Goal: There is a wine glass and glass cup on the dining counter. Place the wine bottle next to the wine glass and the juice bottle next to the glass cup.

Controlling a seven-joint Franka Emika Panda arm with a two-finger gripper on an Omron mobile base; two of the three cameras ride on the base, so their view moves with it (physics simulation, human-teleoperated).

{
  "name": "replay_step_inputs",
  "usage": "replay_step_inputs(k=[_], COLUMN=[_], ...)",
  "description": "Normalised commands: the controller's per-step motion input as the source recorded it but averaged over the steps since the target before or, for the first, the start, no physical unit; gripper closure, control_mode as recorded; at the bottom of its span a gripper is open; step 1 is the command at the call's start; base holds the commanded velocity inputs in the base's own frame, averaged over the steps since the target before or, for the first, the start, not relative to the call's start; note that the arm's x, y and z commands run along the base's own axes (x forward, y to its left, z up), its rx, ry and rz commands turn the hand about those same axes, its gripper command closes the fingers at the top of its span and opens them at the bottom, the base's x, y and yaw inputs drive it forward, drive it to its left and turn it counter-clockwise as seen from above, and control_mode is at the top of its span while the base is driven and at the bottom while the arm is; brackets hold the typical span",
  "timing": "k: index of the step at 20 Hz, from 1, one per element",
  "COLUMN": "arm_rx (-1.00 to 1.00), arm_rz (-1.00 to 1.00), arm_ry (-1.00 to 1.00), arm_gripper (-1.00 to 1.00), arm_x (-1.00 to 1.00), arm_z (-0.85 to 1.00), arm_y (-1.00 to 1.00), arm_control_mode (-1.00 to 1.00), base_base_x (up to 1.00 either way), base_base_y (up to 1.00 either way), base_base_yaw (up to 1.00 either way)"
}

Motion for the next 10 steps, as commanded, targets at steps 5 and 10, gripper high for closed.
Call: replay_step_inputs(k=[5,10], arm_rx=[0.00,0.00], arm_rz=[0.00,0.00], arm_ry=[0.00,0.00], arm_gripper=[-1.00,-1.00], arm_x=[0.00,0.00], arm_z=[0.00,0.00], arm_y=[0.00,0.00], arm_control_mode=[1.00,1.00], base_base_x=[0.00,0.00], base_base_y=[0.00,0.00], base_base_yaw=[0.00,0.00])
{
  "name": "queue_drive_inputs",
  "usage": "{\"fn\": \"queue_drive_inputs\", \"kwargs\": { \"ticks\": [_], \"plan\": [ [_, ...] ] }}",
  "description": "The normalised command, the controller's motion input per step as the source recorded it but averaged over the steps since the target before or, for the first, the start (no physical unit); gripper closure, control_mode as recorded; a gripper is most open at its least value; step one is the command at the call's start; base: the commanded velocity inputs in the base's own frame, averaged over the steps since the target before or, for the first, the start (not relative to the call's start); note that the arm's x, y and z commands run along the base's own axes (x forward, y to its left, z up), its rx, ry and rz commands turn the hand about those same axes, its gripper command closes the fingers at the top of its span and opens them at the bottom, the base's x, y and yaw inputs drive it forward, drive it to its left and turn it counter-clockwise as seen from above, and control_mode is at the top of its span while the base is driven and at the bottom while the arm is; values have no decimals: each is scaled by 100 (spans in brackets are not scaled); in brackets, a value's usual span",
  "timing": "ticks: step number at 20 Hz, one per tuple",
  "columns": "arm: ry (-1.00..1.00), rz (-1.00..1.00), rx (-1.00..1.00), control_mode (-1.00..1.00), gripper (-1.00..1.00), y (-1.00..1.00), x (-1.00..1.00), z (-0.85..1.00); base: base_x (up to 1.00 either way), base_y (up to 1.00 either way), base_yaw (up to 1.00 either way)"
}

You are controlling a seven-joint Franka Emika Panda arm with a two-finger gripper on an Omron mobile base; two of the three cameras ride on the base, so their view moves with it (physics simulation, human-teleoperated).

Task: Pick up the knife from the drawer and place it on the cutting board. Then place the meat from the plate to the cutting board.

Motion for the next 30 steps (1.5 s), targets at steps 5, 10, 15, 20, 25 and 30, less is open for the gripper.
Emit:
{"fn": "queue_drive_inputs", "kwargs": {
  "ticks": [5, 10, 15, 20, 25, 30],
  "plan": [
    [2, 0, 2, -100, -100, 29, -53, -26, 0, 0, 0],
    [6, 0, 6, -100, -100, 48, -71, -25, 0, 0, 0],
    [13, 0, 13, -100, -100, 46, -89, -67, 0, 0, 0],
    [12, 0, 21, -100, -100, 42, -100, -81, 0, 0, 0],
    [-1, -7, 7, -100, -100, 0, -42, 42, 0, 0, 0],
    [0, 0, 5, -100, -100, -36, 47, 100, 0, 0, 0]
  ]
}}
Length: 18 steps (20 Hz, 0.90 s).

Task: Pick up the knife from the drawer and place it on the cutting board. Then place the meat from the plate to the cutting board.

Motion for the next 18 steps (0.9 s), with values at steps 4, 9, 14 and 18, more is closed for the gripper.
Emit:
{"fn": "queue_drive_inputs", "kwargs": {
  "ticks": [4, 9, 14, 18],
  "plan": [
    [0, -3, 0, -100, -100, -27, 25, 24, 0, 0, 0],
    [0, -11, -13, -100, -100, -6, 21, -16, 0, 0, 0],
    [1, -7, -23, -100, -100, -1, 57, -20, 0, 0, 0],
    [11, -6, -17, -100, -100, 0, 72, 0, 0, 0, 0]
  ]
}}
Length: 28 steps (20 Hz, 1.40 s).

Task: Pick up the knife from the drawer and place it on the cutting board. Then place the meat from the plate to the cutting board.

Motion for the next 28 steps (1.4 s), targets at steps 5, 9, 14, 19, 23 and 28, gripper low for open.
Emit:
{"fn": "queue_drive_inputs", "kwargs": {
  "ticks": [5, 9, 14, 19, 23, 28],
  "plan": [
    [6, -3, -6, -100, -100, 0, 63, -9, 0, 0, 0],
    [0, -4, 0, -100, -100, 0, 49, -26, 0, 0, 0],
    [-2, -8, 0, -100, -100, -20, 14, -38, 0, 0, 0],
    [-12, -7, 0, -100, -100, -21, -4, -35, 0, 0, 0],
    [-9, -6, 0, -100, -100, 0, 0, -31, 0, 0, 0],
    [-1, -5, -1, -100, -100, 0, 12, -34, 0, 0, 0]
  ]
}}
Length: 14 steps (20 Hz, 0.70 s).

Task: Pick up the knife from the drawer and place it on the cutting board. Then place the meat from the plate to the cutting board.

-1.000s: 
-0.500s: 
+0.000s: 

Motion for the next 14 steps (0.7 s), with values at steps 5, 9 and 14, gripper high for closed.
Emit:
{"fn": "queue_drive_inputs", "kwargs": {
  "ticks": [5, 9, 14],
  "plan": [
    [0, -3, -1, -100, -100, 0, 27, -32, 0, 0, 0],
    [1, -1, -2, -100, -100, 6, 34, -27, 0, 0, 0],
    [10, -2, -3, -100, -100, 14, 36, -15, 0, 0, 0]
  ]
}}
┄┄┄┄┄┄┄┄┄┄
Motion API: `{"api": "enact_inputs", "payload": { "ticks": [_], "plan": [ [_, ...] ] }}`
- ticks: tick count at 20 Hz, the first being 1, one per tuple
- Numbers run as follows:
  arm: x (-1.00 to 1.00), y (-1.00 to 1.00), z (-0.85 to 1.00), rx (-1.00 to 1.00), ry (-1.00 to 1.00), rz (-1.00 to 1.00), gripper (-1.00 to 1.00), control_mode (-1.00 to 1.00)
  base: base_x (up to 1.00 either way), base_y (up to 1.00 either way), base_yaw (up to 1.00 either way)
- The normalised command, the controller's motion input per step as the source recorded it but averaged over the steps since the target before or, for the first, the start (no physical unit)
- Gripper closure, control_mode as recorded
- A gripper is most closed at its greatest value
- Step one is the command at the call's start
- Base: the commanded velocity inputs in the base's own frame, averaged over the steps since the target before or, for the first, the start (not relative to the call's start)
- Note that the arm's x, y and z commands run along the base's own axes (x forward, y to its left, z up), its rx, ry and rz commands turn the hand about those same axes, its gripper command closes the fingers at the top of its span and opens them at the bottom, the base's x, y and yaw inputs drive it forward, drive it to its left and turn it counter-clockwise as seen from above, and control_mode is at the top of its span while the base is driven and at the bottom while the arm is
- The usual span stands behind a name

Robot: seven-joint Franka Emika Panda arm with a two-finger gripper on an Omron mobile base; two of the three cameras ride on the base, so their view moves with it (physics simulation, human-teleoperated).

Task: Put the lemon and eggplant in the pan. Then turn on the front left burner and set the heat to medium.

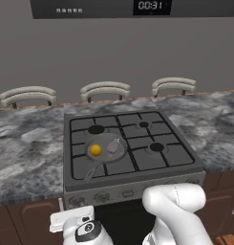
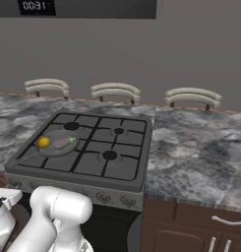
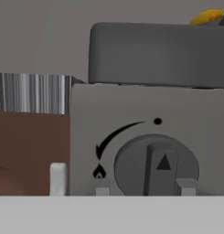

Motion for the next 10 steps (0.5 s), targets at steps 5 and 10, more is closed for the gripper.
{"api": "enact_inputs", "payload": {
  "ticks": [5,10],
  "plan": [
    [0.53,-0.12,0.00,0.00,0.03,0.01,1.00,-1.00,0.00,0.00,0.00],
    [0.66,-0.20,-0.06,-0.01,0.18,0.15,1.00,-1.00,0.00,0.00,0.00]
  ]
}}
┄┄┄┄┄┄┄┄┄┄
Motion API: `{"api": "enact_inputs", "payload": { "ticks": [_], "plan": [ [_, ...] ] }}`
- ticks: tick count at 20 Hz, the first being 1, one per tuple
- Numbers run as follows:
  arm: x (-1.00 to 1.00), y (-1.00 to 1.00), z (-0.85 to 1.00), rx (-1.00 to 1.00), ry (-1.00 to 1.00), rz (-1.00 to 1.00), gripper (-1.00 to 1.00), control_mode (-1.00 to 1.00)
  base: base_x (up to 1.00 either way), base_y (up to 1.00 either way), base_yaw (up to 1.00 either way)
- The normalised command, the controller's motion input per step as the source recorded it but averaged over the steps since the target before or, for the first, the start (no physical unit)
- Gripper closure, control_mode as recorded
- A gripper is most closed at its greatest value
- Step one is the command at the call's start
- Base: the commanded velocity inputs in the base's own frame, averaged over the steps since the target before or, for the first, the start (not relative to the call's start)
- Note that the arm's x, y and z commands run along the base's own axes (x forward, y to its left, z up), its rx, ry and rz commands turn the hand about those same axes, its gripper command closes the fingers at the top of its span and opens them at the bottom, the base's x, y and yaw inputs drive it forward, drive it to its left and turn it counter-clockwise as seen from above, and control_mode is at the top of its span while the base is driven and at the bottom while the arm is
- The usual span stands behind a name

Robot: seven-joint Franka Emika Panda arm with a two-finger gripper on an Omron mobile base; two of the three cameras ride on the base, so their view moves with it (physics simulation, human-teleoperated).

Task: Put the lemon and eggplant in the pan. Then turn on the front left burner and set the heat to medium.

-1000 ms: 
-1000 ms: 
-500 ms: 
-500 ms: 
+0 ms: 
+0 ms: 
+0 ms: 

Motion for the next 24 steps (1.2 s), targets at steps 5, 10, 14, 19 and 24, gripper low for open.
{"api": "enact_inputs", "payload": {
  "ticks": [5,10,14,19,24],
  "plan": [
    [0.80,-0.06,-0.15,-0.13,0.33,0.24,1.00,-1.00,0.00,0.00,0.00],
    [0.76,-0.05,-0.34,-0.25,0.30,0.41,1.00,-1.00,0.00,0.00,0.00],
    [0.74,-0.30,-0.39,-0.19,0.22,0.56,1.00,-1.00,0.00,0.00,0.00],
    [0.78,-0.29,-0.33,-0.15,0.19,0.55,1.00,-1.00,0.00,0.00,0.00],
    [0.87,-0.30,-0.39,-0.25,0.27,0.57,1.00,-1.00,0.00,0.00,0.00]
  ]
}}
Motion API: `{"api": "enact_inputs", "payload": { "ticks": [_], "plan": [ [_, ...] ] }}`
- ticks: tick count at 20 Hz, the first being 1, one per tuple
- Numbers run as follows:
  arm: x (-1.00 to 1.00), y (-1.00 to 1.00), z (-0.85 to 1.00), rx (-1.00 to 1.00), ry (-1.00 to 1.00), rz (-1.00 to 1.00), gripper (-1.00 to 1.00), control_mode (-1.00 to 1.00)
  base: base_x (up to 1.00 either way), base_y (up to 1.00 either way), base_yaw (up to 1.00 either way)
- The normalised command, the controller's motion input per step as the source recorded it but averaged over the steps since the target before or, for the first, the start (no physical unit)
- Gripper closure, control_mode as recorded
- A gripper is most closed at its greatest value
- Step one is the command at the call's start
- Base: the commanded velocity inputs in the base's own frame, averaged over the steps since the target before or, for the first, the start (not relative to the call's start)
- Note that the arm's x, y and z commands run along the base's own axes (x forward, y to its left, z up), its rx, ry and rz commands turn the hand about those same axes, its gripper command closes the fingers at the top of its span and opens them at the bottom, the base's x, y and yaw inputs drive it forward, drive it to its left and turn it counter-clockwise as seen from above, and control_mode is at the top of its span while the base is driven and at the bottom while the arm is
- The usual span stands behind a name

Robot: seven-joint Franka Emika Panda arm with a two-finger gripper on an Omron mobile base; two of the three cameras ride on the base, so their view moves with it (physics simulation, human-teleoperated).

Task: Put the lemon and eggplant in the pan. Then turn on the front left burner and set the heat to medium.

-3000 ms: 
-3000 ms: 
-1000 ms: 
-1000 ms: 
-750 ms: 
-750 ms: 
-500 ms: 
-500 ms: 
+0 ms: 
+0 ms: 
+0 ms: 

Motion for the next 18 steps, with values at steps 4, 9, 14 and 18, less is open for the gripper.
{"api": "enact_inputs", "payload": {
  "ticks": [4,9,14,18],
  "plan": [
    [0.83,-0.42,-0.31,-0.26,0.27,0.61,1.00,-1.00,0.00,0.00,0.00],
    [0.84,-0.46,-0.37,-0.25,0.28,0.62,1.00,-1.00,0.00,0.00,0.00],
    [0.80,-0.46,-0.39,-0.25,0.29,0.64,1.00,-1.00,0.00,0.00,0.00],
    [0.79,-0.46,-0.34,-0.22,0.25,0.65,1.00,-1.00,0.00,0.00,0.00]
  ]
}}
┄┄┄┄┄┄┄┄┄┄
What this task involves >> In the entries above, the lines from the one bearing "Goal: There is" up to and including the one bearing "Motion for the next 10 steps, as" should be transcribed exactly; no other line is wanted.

Answer >>
Goal: There is a wine glass and glass cup on the dining counter. Place the wine bottle next to the wine glass and the juice bottle next to the glass cup.

Controlling a seven-joint Franka Emika Panda arm with a two-finger gripper on an Omron mobile base; two of the three cameras ride on the base, so their view moves with it (physics simulation, human-teleoperated).

{
  "name": "replay_step_inputs",
  "usage": "replay_step_inputs(k=[_], COLUMN=[_], ...)",
  "description": "Normalised commands: the controller's per-step motion input as the source recorded it but averaged over the steps since the target before or, for the first, the start, no physical unit; gripper closure, control_mode as recorded; at the bottom of its span a gripper is open; step 1 is the command at the call's start; base holds the commanded velocity inputs in the base's own frame, averaged over the steps since the target before or, for the first, the start, not relative to the call's start; note that the arm's x, y and z commands run along the base's own axes (x forward, y to its left, z up), its rx, ry and rz commands turn the hand about those same axes, its gripper command closes the fingers at the top of its span and opens them at the bottom, the base's x, y and yaw inputs drive it forward, drive it to its left and turn it counter-clockwise as seen from above, and control_mode is at the top of its span while the base is driven and at the bottom while the arm is; brackets hold the typical span",
  "timing": "k: index of the step at 20 Hz, from 1, one per element",
  "COLUMN": "arm_rx (-1.00 to 1.00), arm_rz (-1.00 to 1.00), arm_ry (-1.00 to 1.00), arm_gripper (-1.00 to 1.00), arm_x (-1.00 to 1.00), arm_z (-0.85 to 1.00), arm_y (-1.00 to 1.00), arm_control_mode (-1.00 to 1.00), base_base_x (up to 1.00 either way), base_base_y (up to 1.00 either way), base_base_yaw (up to 1.00 either way)"
}

Motion for the next 10 steps, as commanded, targets at steps 5 and 10, gripper high for closed.

Nothing else belongs in this output.